··· GIVEN INFORMATION

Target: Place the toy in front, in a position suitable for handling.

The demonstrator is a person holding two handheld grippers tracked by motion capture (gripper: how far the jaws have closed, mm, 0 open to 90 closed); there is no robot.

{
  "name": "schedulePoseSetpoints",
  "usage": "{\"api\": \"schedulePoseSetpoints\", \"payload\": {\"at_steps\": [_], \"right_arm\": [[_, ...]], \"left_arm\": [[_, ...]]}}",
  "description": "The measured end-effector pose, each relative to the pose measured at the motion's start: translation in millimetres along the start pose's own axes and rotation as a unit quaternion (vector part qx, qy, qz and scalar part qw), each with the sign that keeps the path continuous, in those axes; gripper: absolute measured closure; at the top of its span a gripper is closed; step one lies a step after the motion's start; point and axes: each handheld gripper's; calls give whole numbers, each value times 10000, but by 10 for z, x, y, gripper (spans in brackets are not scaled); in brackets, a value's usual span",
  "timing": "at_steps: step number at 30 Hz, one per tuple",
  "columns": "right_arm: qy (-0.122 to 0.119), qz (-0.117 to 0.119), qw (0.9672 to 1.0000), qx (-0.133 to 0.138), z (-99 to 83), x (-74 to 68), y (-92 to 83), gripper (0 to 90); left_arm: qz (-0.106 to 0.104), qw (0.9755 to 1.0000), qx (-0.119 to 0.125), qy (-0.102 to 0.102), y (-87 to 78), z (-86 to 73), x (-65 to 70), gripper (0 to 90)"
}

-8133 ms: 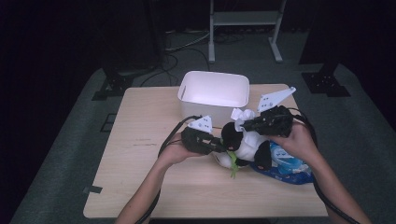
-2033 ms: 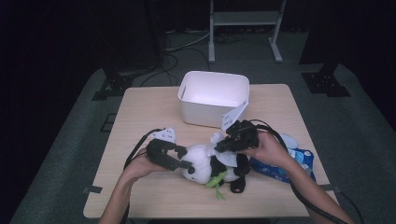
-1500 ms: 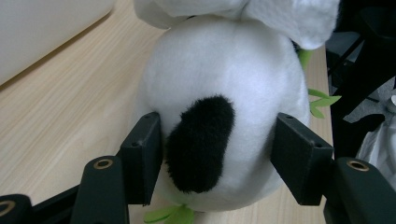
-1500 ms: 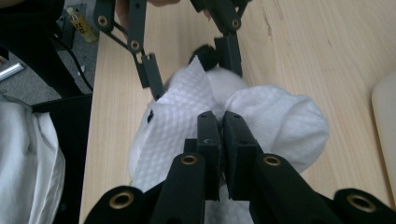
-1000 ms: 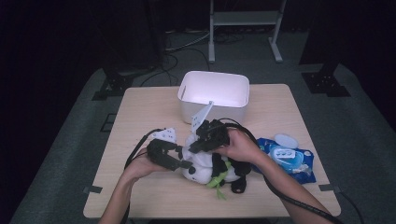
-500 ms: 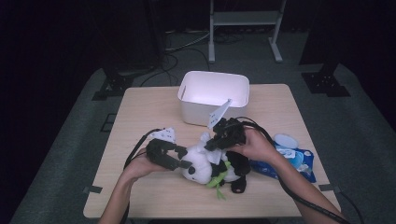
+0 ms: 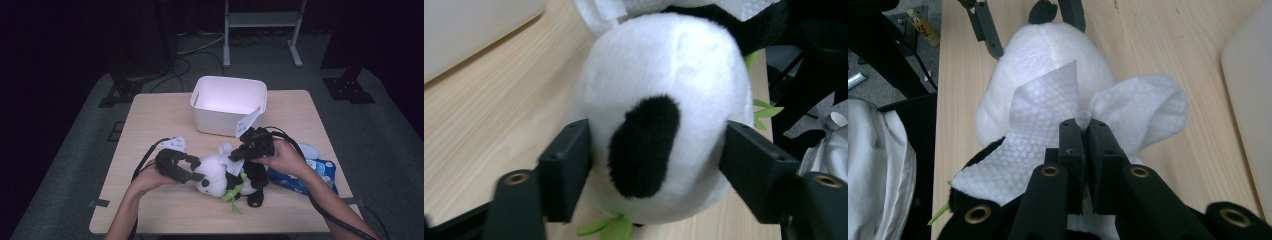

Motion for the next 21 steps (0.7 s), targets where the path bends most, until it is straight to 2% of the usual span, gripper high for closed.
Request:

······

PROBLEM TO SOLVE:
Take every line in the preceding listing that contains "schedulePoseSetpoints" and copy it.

OUTPUT BELOW:
  "name": "schedulePoseSetpoints",
  "usage": "{\"api\": \"schedulePoseSetpoints\", \"payload\": {\"at_steps\": [_], \"right_arm\": [[_, ...]], \"left_arm\": [[_, ...]]}}",

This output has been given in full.